• Par monts et vallées

    Par monts et vallées, le paysage défile derrière la fenêtre ; les notes à la guitare s'égrènent doucement, comme la pluie sur les carreaux

    les gouttes d'eau s'écoulent le long de ma peau, pareilles à des caresses

    La folie s'infiltre, avec lenteur

    Un loup hurle à s'en crever la voix, à en percer les étoiles ; au milieu des bois. Mais de la forêt, je n'en vois que les fougères qui s'écrasent sur les vitres du car, qui roule sans s'arrêter

    Les lettres de mon prénom se barbouillent dans l'averse et avec eux mes émotions ; je n'écris plus droit. 

    Je frissonne

    La pluie s'écrase sur la fenêtre et vient creuser des rigoles dans mon monde intérieur ; j'ai ton visage imprimé sur la rétine

    il refuse de s'effacer, malgré l'eau malgré la fumée 

    malgré la distance malgré le temps

    Le sablier s'écoule et je compte les secondes dans tes yeux ; et mon coeur joue la pendule 

    ce que je veux ?

     Quelle question insensée. La Terre tourne et c'est pourquoi on en revient toujours aux mêmes interrogations.

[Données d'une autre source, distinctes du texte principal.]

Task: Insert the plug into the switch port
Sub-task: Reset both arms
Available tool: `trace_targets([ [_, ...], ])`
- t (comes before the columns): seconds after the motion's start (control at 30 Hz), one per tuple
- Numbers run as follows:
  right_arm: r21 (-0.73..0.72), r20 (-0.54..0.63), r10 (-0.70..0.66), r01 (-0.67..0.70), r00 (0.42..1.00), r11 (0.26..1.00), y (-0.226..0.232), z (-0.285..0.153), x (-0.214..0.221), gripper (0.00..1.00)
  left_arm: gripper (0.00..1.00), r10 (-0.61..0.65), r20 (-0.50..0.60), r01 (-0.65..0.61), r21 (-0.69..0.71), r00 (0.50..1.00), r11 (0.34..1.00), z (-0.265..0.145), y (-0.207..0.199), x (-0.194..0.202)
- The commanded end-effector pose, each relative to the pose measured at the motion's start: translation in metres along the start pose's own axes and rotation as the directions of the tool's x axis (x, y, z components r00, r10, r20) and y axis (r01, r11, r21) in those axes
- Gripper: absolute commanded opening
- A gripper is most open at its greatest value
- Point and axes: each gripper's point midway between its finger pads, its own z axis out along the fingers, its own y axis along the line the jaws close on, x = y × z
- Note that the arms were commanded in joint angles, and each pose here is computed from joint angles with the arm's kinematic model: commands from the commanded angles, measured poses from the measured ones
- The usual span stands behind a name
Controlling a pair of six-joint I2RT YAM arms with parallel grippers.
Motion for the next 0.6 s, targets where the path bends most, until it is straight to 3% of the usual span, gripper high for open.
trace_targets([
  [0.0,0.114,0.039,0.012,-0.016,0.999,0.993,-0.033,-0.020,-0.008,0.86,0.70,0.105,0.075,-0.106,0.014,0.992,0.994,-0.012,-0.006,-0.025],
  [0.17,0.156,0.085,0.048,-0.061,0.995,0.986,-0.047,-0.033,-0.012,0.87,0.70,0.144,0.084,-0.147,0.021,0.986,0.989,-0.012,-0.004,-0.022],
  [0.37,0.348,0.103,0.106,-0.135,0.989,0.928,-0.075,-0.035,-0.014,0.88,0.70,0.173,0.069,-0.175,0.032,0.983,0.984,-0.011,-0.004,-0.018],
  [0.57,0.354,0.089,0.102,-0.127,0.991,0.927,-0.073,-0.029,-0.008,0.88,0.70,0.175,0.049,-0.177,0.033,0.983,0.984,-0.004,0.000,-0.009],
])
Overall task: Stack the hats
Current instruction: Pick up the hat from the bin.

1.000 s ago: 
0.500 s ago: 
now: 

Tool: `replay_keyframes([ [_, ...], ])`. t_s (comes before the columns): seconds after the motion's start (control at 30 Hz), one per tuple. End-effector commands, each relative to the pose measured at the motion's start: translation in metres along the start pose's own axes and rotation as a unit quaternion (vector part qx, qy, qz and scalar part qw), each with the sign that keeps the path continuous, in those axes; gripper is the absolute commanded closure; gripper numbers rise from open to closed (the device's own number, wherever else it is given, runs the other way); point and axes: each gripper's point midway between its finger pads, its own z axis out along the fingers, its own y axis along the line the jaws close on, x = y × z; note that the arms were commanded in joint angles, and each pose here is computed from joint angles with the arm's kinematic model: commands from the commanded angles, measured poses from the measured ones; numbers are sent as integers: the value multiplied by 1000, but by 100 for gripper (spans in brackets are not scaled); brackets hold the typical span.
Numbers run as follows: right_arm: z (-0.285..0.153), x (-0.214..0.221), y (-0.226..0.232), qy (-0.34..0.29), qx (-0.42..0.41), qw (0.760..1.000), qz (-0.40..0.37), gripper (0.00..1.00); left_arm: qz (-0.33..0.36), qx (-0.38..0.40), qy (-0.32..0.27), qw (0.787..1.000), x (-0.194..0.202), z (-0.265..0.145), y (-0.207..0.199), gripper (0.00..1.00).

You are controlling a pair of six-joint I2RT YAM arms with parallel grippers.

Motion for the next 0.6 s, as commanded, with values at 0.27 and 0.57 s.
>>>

    Le car file dans les montagnes et nous éloigne ; mon coeur est un élastique qui me ramène à toi chaque fois plus fort. Je deviens folle.

     

    Maéli

    « Il est revenu sonnerMon coeur est à l'envers »

  • Commentaires

    1
    Samedi 26 Août à 11:04

    Indicible obsession, quand tu nous tiens...

      • Samedi 26 Août à 20:55

        Tout à fait...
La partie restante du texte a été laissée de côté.